| What you need to do |
Of the entries below, return only those lines from the line with "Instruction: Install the" to the line with "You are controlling", exactly, both included.

Segment Start: Available data

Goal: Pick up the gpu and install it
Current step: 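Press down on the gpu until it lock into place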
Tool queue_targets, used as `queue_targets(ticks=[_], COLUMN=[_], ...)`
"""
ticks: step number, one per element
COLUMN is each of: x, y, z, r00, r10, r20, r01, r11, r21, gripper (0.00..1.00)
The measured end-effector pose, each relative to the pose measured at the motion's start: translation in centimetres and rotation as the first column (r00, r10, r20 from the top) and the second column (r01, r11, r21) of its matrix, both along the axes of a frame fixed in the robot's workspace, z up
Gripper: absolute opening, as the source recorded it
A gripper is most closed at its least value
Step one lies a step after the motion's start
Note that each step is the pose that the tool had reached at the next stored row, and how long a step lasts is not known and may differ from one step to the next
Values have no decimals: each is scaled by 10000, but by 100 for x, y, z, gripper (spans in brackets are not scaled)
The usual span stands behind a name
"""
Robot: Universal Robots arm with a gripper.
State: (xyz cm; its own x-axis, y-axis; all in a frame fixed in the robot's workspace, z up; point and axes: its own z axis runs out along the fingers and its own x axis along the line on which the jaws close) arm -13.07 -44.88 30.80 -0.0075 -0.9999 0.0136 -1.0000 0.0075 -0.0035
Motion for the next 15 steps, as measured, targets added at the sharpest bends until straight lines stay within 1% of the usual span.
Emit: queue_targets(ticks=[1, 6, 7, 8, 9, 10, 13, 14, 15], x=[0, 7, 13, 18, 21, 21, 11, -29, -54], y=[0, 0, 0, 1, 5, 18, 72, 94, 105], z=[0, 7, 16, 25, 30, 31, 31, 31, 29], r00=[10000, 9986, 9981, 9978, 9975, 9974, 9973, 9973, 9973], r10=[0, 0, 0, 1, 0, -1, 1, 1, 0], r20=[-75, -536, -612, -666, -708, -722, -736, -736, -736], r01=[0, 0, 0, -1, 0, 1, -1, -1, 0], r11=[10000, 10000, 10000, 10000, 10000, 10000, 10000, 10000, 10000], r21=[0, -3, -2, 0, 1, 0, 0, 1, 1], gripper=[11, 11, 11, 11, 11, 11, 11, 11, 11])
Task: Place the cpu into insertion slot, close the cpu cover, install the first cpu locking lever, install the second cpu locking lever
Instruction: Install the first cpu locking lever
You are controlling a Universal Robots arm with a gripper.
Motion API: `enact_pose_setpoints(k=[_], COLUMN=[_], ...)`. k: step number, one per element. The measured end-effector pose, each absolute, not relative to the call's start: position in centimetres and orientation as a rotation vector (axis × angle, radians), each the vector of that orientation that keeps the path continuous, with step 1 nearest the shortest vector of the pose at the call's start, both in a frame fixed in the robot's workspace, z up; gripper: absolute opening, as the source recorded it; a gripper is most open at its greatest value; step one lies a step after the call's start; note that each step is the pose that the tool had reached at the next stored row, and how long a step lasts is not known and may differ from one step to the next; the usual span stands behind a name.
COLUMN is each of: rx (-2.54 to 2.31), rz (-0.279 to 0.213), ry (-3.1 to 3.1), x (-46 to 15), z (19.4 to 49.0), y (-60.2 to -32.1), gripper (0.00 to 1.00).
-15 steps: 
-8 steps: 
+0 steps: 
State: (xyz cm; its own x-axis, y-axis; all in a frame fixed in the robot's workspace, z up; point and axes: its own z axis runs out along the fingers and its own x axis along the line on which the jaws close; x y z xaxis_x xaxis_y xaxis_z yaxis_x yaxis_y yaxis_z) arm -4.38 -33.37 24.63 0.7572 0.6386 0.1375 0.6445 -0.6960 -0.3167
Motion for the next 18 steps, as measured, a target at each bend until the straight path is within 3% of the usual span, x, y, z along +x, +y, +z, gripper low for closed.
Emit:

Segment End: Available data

| Task solution |
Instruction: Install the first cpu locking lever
You are controlling a Universal Robots arm with a gripper.

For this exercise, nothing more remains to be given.